China's factory sector contracts for fourth straight month, raising urgency for more stimulus

China's factory sector has contracted for a fourth straight month, while a gauge of its services sector has slipped to a seven month low, raising pressure on policymakers to deliver more stimulus to reinvigorate a stumbling economy as global and domestic demand softens.

The official manufacturing Purchasing Managers' Index (PMI), which measures activity level in the manufacturing sector, came in at 49.3 in July, according to data released by the National Bureau of Statistics on Monday.

That result was slightly up compared with 49 in June but the index has nonetheless contracted each month since April. A PMI reading above 50 indicates expansion, while anything below that level shows contraction.

The official non-manufacturing PMI, which looks at activities in the services and construction industries, fell to 51.5 from 53.2 in June.

That is the lowest rate since December, when the non-manufacturing PMI hit the weakest level since February 2020 at the start of the coronavirus pandemic.

By the end of last year, Covid infections were sweeping through China after Beijing abruptly ended nearly three years of draconian pandemic restrictions that initially kept the virus at bay while hammering local businesses and isolating the world's second largest economy.

The government's PMI survey mainly covers larger businesses and state-owned firms.

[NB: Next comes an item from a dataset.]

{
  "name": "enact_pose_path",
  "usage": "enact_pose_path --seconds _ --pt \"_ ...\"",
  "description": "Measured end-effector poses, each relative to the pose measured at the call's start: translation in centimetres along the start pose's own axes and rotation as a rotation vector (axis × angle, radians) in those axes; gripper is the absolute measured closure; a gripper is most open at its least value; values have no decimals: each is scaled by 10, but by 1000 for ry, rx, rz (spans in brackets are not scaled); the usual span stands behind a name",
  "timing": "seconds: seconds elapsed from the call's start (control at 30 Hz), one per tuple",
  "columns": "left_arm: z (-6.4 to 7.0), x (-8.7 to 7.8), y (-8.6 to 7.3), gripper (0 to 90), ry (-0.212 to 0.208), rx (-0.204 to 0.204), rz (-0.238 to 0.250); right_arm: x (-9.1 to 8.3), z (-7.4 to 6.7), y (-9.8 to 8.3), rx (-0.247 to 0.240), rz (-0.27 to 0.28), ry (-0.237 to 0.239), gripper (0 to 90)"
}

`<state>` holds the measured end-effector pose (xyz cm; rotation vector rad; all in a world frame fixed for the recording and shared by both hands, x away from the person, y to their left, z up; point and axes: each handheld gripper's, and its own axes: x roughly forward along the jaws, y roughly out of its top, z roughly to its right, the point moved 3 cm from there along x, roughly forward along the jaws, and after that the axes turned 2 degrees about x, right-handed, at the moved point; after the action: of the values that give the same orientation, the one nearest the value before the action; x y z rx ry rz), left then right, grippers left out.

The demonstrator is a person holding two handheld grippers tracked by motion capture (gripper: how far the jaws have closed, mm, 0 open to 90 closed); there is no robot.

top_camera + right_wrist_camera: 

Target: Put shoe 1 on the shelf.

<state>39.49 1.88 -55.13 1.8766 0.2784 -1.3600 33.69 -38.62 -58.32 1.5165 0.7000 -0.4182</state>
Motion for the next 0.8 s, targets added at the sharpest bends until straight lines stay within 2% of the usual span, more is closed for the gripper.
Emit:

"China's official PMI data provides little encouragement that the economy is turning the corner," said Robert Carnell, regional head of research for Asia-Pacific at ING Group.

"We can only put this down to continued hope that the government will pull something out of the bag that will re-invigorate the economy."

Monday's manufacturing and service sector figures are just latest data points that show how China's economy is struggling.

China's GDP grew just 0.8% in the second quarter of this year, down significantly from the still tepid 2.2% growth it registered in the first three months of 2023. Consumer spending has weakened, the housing market has slumped, and the youth unemployment rate has soared to a fresh record of 21.3%.

Much like many other parts of the world this summer, extreme weather has also posed a threat to economic growth.

In recent weeks parts of China have been hit by a double whammy of heat waves and torrential rain, threatening to strain power supplies and disrupt factory production as well as crop yields.

New measures to boost consumption

The frail data has prompted Beijing to increase efforts to shore up growth.

Five central agencies, including the National Development and Reform Commission (NDRC) and the Ministry of Industry and Information Technology (MIIT), will announce new measures later on Monday to boost consumption, according to a statement from the State Council Information Office.

On Friday, China unveiled a two-year plan to boost so-called "light industry," which includes consumer packaged goods, consumer durables, sports and leisure equipment, and light industrial machinery, according to a statement jointly published by the NDRC, MIIT, and the Ministry of Commerce.

The goal is to speed up the industry's growth to 4% for 2023 and 2024, after it only registered a 0.4% expansion in the first half of the year, the statement said.

In the past weeks, authorities have tried to appear more proactive in supporting the private sector, a key growth driver that has been hammered by Covid restrictions as well as a sweeping regulatory crackdown under Chinese leader Xi Jinping that targeted sectors from technology to private education.

However, these micro measures have not translated into the sort of "sizable fiscal policy stimulus" many have expected, Carnell said.

"Looking forward, policy support is needed to prevent China's economy from slipping into a recession," said analysts from Capital Economics.

"Unless concrete support is rolled out soon, the recent downturn in demand risks becoming self-reinforcing."